LE BRESIL
La Capoeira remonte au début du siècle dernier, sa rythmique et ses techniques de feintes entre autres sont empruntées aux peuples africains d'Angola. La possession d'armes et les entraînements martiaux leur étant interdits par leurs maîtres, les esclaves ont inventé la capoeira, s'inspirant de leurs danses africaines traditionnelles pour développer ce style de combat. C'était un moyen pour eux de résister à la violence quotidienne qui régnait dans les plantations. Cet art martial déguisé en danse contient toute l'âme du Brésil.
Elle développe la force, l'agilité, la discipline et l'expression corporelle.
Il s'agit d'un jeu athlétique qui fait appel à la souplesse et à la maîtrise du corps.
Il n'est pas question de gagner des points ou de franchir la ligne d'arrivée ; c'est un jeu au cours duquel les participants rivalisent d'adresse, d'élégance et de malice.

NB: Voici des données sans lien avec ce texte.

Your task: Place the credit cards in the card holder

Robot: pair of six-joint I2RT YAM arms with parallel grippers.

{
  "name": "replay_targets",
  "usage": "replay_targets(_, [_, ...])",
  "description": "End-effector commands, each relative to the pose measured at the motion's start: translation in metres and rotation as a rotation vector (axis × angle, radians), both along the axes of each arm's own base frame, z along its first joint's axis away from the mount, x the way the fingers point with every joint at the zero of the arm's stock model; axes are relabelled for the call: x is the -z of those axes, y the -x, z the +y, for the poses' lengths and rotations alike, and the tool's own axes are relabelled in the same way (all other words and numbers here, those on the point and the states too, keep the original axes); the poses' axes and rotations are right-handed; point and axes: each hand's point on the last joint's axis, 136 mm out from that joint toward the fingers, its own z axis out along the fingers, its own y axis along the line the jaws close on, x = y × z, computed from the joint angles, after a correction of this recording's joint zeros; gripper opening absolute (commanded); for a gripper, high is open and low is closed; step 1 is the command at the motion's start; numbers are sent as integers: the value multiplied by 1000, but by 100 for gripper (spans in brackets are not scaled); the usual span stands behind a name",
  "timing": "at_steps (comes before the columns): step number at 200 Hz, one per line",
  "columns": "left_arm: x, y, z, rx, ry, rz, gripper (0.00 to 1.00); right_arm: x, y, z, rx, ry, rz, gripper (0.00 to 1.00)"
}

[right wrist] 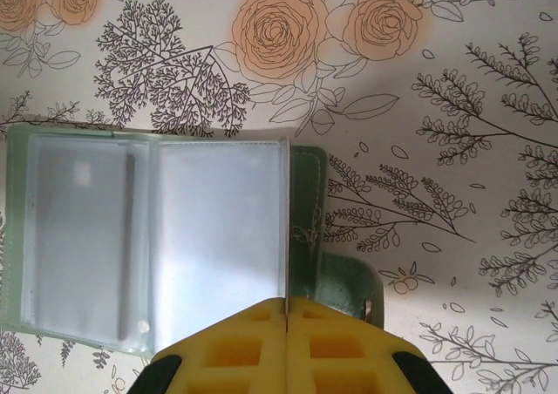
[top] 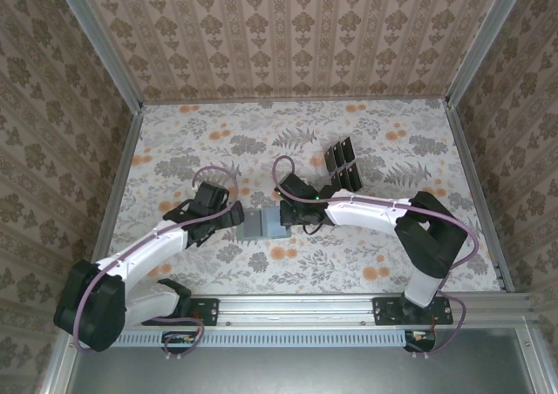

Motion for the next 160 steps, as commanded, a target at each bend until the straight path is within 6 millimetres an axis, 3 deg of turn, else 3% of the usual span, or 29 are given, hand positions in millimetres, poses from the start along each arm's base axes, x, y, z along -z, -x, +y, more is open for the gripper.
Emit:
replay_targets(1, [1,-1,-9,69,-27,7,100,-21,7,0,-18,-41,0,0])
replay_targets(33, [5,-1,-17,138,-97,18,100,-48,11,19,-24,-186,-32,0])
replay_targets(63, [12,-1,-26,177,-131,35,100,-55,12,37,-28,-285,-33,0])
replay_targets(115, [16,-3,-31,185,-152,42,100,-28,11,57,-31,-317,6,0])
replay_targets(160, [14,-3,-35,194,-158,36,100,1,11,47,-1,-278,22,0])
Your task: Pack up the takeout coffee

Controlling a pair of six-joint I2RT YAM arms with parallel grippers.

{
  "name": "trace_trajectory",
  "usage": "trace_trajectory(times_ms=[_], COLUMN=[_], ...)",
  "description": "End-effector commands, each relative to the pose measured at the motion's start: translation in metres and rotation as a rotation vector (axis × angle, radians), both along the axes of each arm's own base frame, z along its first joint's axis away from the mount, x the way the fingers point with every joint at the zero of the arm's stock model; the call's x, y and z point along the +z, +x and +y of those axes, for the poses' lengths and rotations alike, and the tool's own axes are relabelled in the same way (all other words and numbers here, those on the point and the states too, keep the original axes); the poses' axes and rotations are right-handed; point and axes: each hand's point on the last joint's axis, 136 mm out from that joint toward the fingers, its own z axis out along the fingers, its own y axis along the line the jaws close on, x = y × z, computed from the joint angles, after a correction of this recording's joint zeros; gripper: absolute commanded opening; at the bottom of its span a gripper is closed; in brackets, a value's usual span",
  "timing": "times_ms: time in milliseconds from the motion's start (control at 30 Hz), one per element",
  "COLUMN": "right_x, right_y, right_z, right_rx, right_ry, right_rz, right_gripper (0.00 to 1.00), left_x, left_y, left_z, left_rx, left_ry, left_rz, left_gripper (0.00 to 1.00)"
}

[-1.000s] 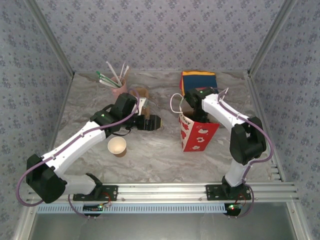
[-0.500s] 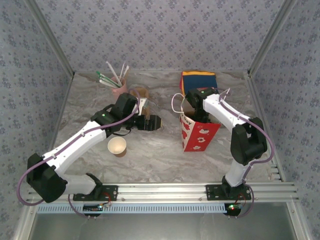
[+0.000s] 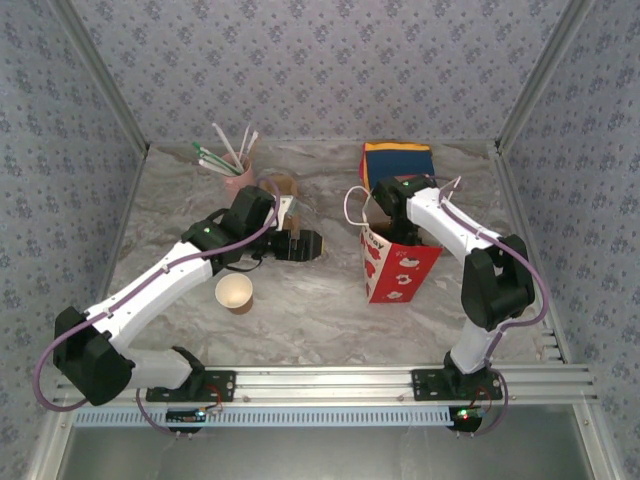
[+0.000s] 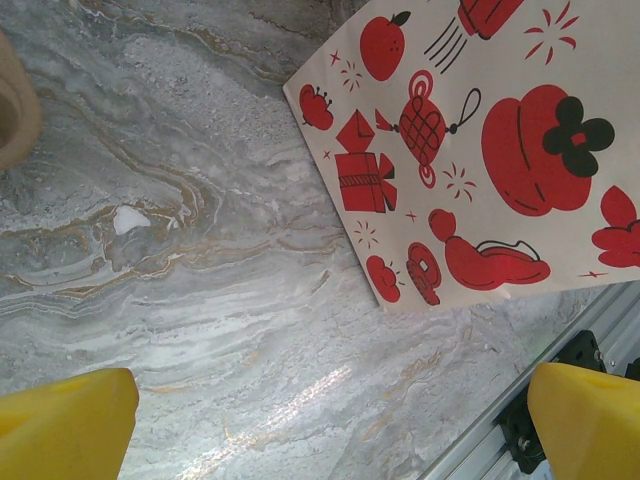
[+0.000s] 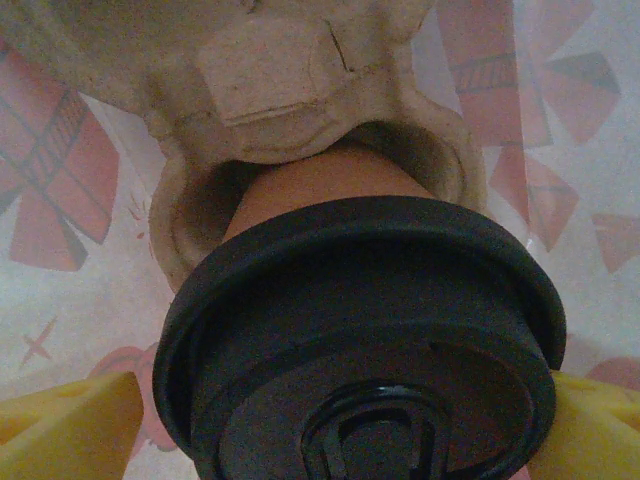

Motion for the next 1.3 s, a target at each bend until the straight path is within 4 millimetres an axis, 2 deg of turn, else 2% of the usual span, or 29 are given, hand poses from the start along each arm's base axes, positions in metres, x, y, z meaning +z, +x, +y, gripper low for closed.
trace_trajectory(times_ms=[0,1267], right_x=[0.005,0.005], right_y=[-0.008,-0.013], right_z=[-0.011,-0.022], right_rx=[-0.004,-0.025], right_ry=[-0.029,-0.049], right_rz=[0.008,0.006], right_gripper=[0.96,0.96], left_x=[0.016,0.011], left_y=[0.005,0.002], left_z=[-0.004,-0.001], left_rx=[-0.01,-0.001], left_ry=[-0.029,-0.026], left_rz=[-0.034,-0.026], left_gripper=[1.0,1.0])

Roues, coups de pieds fouettés, et autres figures acrobatiques, ces enchaînements de techniques diverses nécessitent une grande souplesse, dextérité et résistance musculaire. Dans la pratique, les coups ne sont pas portés mais les adversaires se frôlent avec une grande rapidité. Les combattants sont normalement vêtus d'un pantalon blanc.

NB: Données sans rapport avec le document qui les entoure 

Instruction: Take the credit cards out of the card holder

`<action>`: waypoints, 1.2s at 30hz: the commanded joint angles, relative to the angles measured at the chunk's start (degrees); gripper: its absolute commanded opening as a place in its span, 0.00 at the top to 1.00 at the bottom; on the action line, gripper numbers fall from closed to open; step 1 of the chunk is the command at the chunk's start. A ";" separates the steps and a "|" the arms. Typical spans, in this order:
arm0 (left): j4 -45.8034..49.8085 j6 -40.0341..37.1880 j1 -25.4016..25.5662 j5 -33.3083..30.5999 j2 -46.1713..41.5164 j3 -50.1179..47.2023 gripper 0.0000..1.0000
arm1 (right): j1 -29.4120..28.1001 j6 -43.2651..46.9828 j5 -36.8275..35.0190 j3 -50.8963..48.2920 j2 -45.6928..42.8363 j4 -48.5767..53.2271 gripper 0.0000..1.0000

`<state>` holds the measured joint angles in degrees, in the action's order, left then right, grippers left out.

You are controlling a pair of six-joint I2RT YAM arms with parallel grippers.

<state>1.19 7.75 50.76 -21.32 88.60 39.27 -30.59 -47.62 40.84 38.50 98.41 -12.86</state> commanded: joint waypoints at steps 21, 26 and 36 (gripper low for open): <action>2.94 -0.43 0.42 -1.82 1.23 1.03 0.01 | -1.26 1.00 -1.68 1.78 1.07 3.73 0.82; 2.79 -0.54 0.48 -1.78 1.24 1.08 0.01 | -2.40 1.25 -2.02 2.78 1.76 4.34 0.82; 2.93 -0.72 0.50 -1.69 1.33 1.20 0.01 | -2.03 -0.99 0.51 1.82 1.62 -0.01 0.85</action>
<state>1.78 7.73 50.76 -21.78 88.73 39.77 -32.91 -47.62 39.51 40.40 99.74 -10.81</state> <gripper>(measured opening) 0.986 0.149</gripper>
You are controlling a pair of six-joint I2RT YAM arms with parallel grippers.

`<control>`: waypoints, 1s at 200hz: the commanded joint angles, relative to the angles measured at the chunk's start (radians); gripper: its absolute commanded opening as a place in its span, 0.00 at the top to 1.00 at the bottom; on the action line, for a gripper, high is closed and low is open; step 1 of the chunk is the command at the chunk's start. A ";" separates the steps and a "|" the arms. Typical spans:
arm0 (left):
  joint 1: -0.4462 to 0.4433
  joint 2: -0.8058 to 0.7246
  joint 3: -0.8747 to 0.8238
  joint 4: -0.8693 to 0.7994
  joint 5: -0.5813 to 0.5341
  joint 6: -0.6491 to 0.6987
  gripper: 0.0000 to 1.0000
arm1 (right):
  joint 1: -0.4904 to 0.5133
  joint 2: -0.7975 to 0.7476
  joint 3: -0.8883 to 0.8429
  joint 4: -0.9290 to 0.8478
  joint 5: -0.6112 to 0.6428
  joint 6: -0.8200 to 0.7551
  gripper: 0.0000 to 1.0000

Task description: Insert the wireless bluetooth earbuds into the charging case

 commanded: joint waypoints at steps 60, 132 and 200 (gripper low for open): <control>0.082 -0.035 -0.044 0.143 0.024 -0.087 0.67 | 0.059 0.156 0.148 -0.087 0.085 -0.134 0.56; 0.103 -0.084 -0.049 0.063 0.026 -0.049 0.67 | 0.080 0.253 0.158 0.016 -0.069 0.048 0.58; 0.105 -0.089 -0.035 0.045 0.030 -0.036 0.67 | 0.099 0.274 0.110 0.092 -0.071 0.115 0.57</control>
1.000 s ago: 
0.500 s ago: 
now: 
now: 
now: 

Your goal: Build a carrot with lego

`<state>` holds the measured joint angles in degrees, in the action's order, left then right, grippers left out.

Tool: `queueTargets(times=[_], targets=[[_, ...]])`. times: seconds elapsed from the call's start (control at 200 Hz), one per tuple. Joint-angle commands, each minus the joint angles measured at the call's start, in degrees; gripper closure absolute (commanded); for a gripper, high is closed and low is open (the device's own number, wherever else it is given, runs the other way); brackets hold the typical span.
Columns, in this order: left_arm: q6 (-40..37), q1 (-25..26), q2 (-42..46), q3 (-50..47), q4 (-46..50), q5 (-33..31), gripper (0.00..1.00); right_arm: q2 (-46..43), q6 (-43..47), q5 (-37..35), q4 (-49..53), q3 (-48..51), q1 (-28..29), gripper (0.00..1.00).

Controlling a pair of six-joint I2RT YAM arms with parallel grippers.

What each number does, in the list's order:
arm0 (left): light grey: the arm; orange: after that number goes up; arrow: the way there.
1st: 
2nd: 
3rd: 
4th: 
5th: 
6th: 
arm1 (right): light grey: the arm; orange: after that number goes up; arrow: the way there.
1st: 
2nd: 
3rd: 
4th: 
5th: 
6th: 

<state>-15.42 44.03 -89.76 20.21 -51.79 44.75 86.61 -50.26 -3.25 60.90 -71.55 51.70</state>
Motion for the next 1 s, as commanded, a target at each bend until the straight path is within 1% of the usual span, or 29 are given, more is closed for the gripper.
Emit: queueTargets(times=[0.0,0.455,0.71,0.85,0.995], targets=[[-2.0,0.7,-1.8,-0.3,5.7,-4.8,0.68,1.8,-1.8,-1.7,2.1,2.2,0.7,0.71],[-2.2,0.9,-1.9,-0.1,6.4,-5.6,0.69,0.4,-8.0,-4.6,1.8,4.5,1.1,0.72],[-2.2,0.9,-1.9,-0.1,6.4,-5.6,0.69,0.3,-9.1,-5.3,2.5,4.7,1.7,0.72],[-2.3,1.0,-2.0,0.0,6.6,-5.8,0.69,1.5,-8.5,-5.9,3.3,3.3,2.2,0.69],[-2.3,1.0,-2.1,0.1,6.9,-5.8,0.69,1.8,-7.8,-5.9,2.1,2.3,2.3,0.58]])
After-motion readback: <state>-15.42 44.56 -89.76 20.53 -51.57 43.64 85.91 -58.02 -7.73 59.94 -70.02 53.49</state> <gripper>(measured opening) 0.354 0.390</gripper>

L'après-midi ou le soir, on se rassemble sur une place et on danse, ou on combat, c'est suivant.
Les premières académies de Capoeira ont vu le jour à Bahia. Aujourd'hui la capoeira est un art digne de respect, elle est reconnue et pratiquée dans tout le Brésil et suit comme la plupart des arts martiaux un courant de pensée; ici c'est l'étendard culturel des mouvements de pensées du peuple noir. Le capoeiriste doit savoir attaquer et se défendre, mais aussi maîtriser les sauts acrobatiques et les nombreux mouvements inspirés du monde animal (floreo) qui agrémentent le jeu.